§ **Prompt**
Give again the lines of the data from its first line through the line with "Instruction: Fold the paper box". Change nothing.

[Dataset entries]
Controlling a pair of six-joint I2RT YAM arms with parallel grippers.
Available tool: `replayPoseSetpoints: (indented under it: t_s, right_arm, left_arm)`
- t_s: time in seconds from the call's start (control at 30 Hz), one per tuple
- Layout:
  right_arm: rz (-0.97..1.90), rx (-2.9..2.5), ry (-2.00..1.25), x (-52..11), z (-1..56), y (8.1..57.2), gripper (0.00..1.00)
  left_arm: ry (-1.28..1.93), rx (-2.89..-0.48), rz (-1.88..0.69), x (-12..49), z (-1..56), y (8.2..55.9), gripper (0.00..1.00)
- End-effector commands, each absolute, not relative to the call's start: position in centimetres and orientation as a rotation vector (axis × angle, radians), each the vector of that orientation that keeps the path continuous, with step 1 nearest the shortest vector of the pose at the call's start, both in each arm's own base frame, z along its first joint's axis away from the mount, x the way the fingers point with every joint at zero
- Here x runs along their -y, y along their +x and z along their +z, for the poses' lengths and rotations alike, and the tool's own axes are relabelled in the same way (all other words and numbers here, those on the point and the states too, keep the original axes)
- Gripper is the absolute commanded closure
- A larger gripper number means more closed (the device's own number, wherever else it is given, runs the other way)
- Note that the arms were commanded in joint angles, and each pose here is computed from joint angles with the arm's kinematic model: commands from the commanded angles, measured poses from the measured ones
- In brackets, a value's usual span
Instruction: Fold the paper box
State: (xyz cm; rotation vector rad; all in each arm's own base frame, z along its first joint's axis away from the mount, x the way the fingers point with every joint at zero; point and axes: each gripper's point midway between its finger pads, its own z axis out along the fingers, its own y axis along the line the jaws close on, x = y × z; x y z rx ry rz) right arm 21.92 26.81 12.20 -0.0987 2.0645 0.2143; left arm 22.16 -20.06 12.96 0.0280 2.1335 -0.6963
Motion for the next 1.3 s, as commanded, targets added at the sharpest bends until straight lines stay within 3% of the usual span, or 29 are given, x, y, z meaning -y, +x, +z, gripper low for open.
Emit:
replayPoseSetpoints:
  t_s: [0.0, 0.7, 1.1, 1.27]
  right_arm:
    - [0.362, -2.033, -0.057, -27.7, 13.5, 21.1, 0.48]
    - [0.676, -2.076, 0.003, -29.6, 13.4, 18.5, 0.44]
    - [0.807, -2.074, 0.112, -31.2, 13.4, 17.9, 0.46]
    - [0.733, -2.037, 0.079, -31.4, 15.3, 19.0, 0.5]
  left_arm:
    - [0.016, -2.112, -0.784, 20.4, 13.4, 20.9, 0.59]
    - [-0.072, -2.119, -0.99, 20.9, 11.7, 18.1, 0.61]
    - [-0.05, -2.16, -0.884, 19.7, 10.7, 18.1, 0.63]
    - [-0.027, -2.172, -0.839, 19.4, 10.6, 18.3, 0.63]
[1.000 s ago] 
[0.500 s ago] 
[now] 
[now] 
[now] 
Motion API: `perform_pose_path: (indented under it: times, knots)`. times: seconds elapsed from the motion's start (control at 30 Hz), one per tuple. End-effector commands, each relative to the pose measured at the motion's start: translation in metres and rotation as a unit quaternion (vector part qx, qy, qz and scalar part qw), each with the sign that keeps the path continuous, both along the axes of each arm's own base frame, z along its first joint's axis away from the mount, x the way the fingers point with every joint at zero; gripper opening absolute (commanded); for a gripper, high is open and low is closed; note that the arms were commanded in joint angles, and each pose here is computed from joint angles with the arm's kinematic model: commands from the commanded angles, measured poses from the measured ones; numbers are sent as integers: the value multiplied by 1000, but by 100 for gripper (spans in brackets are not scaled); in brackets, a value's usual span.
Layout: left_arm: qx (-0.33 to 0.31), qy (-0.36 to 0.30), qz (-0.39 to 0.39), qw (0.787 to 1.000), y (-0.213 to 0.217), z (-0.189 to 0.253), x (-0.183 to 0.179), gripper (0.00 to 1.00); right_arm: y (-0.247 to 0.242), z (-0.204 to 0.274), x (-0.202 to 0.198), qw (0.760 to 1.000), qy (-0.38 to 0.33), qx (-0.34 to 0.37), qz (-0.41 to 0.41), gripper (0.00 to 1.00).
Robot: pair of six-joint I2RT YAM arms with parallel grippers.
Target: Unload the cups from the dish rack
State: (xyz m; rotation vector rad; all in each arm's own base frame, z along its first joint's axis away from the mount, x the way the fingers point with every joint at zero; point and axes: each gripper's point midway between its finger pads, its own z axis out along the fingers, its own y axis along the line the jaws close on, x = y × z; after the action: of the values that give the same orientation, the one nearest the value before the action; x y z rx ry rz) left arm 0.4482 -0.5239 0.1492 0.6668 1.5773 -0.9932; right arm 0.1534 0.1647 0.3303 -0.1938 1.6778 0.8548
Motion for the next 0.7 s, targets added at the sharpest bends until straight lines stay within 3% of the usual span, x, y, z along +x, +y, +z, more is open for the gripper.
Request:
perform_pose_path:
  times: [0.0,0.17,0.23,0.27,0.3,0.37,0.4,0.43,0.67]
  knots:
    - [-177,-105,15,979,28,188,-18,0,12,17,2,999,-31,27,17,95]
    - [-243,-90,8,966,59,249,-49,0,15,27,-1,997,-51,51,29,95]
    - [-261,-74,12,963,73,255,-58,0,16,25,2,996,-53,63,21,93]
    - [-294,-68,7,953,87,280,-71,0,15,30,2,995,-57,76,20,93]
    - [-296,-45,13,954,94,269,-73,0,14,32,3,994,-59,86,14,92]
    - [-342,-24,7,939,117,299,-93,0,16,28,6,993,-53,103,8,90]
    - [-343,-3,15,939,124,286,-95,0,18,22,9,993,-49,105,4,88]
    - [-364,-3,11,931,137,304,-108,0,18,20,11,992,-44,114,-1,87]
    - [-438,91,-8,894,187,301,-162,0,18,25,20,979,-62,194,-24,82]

§ **Result**
Controlling a pair of six-joint I2RT YAM arms with parallel grippers.
Available tool: `replayPoseSetpoints: (indented under it: t_s, right_arm, left_arm)`
- t_s: time in seconds from the call's start (control at 30 Hz), one per tuple
- Layout:
  right_arm: rz (-0.97..1.90), rx (-2.9..2.5), ry (-2.00..1.25), x (-52..11), z (-1..56), y (8.1..57.2), gripper (0.00..1.00)
  left_arm: ry (-1.28..1.93), rx (-2.89..-0.48), rz (-1.88..0.69), x (-12..49), z (-1..56), y (8.2..55.9), gripper (0.00..1.00)
- End-effector commands, each absolute, not relative to the call's start: position in centimetres and orientation as a rotation vector (axis × angle, radians), each the vector of that orientation that keeps the path continuous, with step 1 nearest the shortest vector of the pose at the call's start, both in each arm's own base frame, z along its first joint's axis away from the mount, x the way the fingers point with every joint at zero
- Here x runs along their -y, y along their +x and z along their +z, for the poses' lengths and rotations alike, and the tool's own axes are relabelled in the same way (all other words and numbers here, those on the point and the states too, keep the original axes)
- Gripper is the absolute commanded closure
- A larger gripper number means more closed (the device's own number, wherever else it is given, runs the other way)
- Note that the arms were commanded in joint angles, and each pose here is computed from joint angles with the arm's kinematic model: commands from the commanded angles, measured poses from the measured ones
- In brackets, a value's usual span
Instruction: Fold the paper box

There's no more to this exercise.